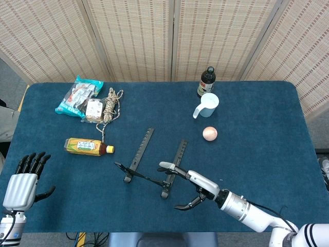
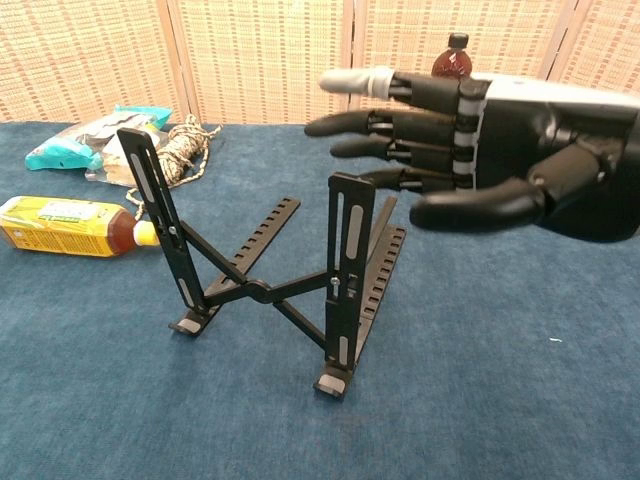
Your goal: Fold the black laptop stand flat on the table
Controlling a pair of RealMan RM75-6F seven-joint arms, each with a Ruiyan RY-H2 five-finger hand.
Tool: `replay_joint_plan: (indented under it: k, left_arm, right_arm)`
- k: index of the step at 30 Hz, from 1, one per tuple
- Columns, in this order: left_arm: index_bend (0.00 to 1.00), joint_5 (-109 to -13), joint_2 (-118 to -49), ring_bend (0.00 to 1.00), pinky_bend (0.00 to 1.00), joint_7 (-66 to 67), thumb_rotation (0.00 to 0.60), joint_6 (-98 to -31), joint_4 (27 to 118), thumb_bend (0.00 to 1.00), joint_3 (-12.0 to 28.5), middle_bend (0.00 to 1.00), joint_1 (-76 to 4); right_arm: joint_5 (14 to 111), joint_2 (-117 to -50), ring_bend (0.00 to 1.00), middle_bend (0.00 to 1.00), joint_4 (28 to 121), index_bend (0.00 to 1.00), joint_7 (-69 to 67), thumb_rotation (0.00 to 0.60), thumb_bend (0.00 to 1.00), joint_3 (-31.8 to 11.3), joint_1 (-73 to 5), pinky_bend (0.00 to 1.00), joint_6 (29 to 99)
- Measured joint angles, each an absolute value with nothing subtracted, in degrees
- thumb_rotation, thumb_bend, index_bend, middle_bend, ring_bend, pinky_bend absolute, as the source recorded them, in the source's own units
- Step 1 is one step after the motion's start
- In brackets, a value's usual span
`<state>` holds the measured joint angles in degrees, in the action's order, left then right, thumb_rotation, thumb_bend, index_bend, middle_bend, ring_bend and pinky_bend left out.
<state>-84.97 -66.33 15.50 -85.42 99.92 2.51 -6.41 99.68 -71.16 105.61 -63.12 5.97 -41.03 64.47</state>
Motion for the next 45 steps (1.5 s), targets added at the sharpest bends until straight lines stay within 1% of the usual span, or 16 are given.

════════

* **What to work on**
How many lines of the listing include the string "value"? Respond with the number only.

* **The answer**
2